Public health and sanitation services are fundamental and are the primary functions of the government.

These include the provision of water, basic sanitation facilities, waste disposal, good housing and nutrition.

These functions can be designated as public good, hence our development partners have supported the government to provide these services until we move from low to lower-middle country. These are the key functions of these departments:

1. Environmental and occupational health
2. Health promotion
3. Preventive services, such as maternal, child health and nutrition services
4. Risk factors screening and control
5. Disease surveillance and control
6. Health information
7. Emergency preparedness and control
8. Health security and
9. Public health research.

Some of the above functions can then be grouped together under a new structure known as the Ghana Centre for Disease Control (CDC).

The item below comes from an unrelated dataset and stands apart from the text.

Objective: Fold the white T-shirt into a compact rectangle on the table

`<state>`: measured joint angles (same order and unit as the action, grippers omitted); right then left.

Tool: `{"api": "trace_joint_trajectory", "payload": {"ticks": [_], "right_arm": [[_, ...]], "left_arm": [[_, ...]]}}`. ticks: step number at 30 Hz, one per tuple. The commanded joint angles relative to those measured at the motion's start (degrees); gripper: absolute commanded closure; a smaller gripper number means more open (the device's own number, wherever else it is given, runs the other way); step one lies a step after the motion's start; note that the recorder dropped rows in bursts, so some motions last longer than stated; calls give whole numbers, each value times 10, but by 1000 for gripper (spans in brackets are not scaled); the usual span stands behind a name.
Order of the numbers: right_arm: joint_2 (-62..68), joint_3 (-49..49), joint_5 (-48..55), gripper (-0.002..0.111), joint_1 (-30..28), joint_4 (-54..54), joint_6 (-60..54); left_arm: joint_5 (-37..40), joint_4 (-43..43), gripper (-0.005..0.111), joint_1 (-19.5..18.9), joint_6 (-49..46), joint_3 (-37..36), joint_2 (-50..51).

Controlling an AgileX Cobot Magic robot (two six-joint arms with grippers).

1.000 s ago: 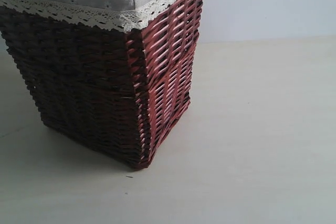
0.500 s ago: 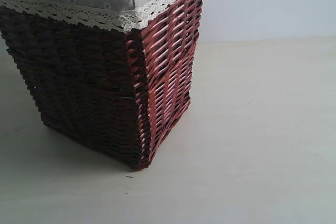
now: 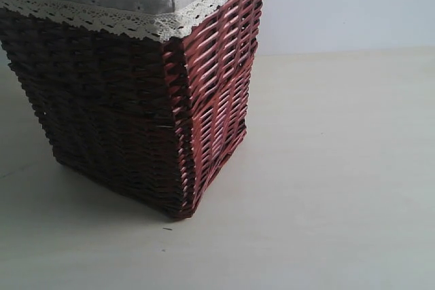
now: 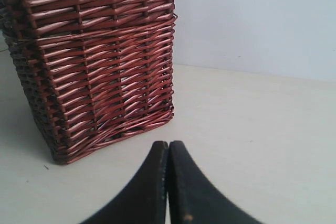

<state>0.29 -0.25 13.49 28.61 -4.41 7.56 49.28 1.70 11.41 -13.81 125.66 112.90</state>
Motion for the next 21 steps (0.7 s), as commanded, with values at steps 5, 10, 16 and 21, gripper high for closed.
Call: {"api": "trace_joint_trajectory", "payload": {"ticks": [5,10,16,21], "right_arm": [[-3,3,-10,108,1,0,1],[-3,3,-10,108,1,0,1],[-3,3,-10,108,1,0,1],[-3,3,-10,108,1,0,1]], "left_arm": [[5,8,107,-1,5,2,11],[-2,8,107,-1,5,2,8],[-23,5,107,0,6,2,-15],[-18,6,107,0,-2,2,-33]]}}
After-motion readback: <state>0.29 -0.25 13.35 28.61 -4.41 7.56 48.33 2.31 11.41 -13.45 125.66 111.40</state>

The CDC will build a robust public health system to detect, predict, prepare and control epidemics.

The CDC should establish a national infectious disease hospital and four satellite hospitals in addition to developing links with the African Union CDC and the ECOWAS CDC.

The CDC will also establish a strong laboratory network, create strong linkages with the universities, the veterinary services and the Council for Scientific and Industrial Research and Atomic Energy. It will drive bio-security and advance the non-communicable disease agenda.

The COVID-19 pandemic presents a great opportunity for change in the health sector in the 21st Century and beyond, which must not be missed.

The writer is a Professor of Clinical Epidemiology, School of Public Health, University of Health and Allied Sciences, Ho.